- _Aim of the exercise_
Could you count the lines in the entries beneath that hold the word "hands"? Respond with the number alone.

- _Source data_

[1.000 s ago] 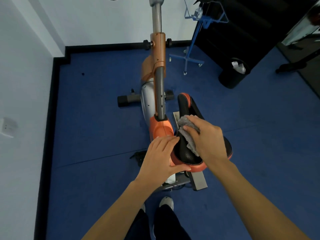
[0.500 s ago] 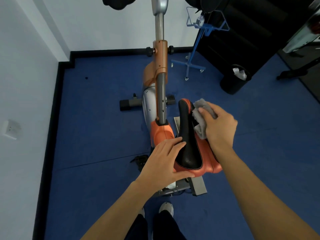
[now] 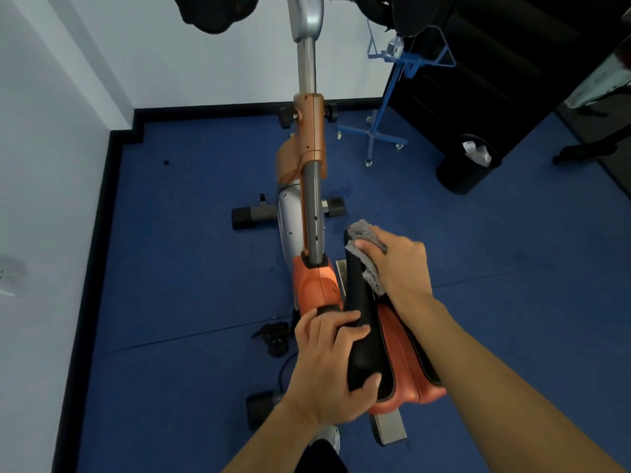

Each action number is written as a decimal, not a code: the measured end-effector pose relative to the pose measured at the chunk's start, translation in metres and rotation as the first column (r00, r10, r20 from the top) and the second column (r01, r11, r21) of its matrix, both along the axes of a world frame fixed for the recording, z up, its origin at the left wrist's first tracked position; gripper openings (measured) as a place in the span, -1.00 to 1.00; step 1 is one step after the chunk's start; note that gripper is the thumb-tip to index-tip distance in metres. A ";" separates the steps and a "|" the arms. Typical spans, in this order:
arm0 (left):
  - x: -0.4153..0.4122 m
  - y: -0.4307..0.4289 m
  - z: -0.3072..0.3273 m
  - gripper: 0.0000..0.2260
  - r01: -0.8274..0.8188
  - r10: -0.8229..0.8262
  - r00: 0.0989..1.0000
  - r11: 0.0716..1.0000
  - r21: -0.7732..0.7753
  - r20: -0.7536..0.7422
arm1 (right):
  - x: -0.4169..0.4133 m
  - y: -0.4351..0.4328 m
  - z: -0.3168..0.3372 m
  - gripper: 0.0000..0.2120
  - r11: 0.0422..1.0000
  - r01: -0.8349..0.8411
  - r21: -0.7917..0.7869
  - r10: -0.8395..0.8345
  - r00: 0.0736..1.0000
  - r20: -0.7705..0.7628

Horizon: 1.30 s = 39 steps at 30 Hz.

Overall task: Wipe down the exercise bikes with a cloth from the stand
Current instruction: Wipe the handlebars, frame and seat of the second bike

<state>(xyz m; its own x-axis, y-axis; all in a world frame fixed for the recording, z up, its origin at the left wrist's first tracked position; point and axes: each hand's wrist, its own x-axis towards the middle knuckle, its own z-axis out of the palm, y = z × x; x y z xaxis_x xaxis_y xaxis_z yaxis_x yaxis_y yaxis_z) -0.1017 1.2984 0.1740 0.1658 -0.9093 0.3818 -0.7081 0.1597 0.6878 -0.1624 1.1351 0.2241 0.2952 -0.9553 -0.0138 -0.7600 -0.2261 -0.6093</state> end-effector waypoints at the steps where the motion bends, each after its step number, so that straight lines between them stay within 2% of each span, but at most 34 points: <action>1: 0.000 -0.001 -0.002 -0.60 -0.003 0.003 1.000 1.000 -0.022 -0.014 | 0.000 -0.004 -0.002 -0.67 1.000 -0.005 0.003 0.005 1.000 -0.010; 4: 0.001 -0.005 -0.006 -0.61 -0.014 0.013 1.000 0.999 -0.048 -0.019 | 0.009 -0.016 -0.005 -0.72 1.000 -0.016 -0.004 0.016 1.000 -0.007; 7: 0.001 -0.003 -0.004 -0.57 -0.019 0.020 1.000 1.000 -0.012 0.003 | 0.016 -0.029 0.003 -0.65 0.996 -0.002 0.085 -0.002 0.999 0.048; 10: 0.001 0.000 -0.001 -0.57 -0.021 0.021 1.000 1.000 0.011 0.013 | 0.013 -0.024 0.010 -0.68 1.000 0.019 0.022 -0.020 0.997 0.070; 14: 0.000 -0.001 -0.004 -0.59 -0.025 0.025 1.000 1.000 -0.006 0.000 | 0.014 -0.008 0.003 -0.79 0.997 -0.068 -0.027 0.068 0.998 0.013; 17: -0.001 -0.001 -0.007 -0.60 -0.023 0.022 0.999 1.000 -0.008 -0.025 | 0.016 -0.019 0.001 -0.77 0.996 -0.054 0.068 0.050 0.996 0.072; 22: 0.001 -0.002 -0.006 -0.57 -0.022 0.022 1.000 1.000 0.019 -0.017 | 0.027 -0.046 0.001 -0.66 0.966 -0.054 0.251 0.044 0.998 0.047; 25: 0.002 -0.001 -0.002 -0.54 -0.020 0.020 1.000 0.999 0.036 0.001 | 0.017 -0.054 0.012 -0.63 0.950 0.042 0.310 -0.096 0.983 0.159; 27: 0.003 -0.001 -0.001 -0.58 -0.016 0.016 1.000 0.999 0.036 -0.003 | -0.001 -0.047 0.023 -0.66 0.950 0.156 0.272 -0.227 0.941 0.252; 29: 0.003 -0.002 -0.002 -0.60 -0.017 0.017 1.000 0.999 0.032 0.003 | -0.020 -0.030 0.032 -0.66 0.961 0.181 0.210 -0.237 0.930 0.281; 33: 0.003 0.000 -0.002 -0.59 -0.014 0.014 1.000 1.000 0.027 0.014 | -0.052 0.013 0.046 -0.84 0.976 0.114 0.187 -0.156 0.961 0.226; 36: 0.002 0.000 -0.003 -0.60 -0.013 0.013 1.000 1.000 0.022 0.011 | -0.063 0.045 0.044 -0.89 0.981 0.046 0.188 -0.080 0.981 0.179; 37: 0.002 0.000 -0.003 -0.61 -0.014 0.014 1.000 1.000 0.021 0.009 | -0.063 0.053 0.041 -0.89 0.983 0.024 0.180 -0.047 0.991 0.126; 39: 0.002 -0.001 -0.003 -0.58 -0.011 0.010 1.000 1.000 0.019 0.007 | -0.060 0.060 0.030 -0.77 0.996 -0.021 0.088 0.031 0.992 -0.119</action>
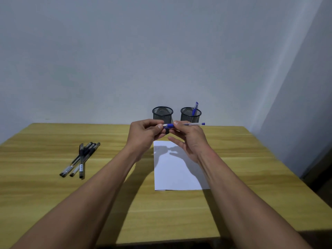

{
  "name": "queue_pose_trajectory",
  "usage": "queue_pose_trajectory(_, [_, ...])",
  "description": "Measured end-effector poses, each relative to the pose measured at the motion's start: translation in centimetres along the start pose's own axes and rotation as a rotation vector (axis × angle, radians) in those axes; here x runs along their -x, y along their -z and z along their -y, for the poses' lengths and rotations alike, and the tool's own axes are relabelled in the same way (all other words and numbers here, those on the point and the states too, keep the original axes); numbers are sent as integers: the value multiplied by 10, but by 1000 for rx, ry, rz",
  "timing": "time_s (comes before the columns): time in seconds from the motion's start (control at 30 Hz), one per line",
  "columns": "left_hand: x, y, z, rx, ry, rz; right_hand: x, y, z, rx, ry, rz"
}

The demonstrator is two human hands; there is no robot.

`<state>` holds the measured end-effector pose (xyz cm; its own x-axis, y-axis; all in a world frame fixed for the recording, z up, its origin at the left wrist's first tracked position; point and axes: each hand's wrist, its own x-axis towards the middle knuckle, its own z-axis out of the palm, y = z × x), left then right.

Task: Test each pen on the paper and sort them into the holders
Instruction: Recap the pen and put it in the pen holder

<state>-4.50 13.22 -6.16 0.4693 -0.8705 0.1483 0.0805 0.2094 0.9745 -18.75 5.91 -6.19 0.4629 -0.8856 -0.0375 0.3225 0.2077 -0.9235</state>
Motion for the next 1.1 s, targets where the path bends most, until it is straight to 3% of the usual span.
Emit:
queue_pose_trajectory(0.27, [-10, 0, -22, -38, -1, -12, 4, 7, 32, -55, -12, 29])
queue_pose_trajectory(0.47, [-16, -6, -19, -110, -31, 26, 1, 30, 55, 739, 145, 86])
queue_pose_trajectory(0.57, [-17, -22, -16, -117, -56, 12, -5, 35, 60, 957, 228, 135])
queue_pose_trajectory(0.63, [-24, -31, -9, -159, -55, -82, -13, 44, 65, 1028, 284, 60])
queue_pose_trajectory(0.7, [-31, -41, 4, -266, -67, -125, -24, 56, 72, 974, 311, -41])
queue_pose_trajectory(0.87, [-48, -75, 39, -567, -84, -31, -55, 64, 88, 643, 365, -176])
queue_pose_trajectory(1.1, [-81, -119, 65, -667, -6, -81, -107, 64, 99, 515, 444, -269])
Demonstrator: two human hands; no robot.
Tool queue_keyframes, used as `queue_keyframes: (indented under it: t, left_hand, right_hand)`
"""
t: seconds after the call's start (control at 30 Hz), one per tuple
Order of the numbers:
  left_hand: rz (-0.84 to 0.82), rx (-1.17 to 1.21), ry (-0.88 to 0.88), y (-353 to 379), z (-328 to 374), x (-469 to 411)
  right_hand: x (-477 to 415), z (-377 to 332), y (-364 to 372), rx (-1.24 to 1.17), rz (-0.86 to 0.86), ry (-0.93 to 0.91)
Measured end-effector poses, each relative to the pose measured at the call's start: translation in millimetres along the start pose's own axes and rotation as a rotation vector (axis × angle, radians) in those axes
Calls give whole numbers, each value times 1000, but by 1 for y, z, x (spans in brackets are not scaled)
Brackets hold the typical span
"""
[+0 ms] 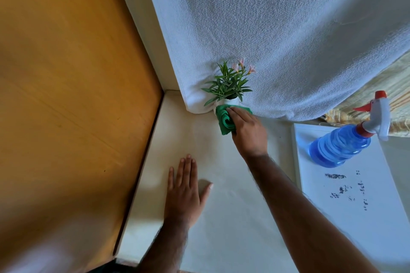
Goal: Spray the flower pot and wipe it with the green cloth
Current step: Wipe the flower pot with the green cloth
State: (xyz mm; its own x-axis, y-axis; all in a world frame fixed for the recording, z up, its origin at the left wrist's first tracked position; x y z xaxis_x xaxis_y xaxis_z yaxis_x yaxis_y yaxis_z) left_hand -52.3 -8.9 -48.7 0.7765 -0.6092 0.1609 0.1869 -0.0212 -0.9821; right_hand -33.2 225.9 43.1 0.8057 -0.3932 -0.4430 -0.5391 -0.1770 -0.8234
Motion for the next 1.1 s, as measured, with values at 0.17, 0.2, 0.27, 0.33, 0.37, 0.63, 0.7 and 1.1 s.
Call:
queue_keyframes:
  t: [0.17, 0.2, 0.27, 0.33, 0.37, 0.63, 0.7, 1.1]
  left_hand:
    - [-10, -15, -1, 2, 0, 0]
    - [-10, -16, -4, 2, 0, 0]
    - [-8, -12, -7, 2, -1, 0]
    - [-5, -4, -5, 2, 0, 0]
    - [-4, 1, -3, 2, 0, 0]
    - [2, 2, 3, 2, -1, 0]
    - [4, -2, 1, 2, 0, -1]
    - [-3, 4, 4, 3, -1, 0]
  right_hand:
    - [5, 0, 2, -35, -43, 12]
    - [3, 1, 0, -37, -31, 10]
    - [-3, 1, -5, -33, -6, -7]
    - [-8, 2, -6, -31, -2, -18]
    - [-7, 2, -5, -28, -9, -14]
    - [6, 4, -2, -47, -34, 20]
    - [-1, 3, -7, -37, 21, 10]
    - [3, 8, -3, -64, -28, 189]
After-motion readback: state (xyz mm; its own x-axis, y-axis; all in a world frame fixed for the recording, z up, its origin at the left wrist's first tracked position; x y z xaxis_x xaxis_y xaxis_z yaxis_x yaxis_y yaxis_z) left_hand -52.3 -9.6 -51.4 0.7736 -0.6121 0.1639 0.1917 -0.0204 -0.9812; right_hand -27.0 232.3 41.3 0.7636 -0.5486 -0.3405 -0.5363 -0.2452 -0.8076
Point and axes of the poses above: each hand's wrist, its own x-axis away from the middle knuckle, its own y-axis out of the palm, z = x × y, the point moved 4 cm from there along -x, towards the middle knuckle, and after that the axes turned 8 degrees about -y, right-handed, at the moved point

- _Answer box_
2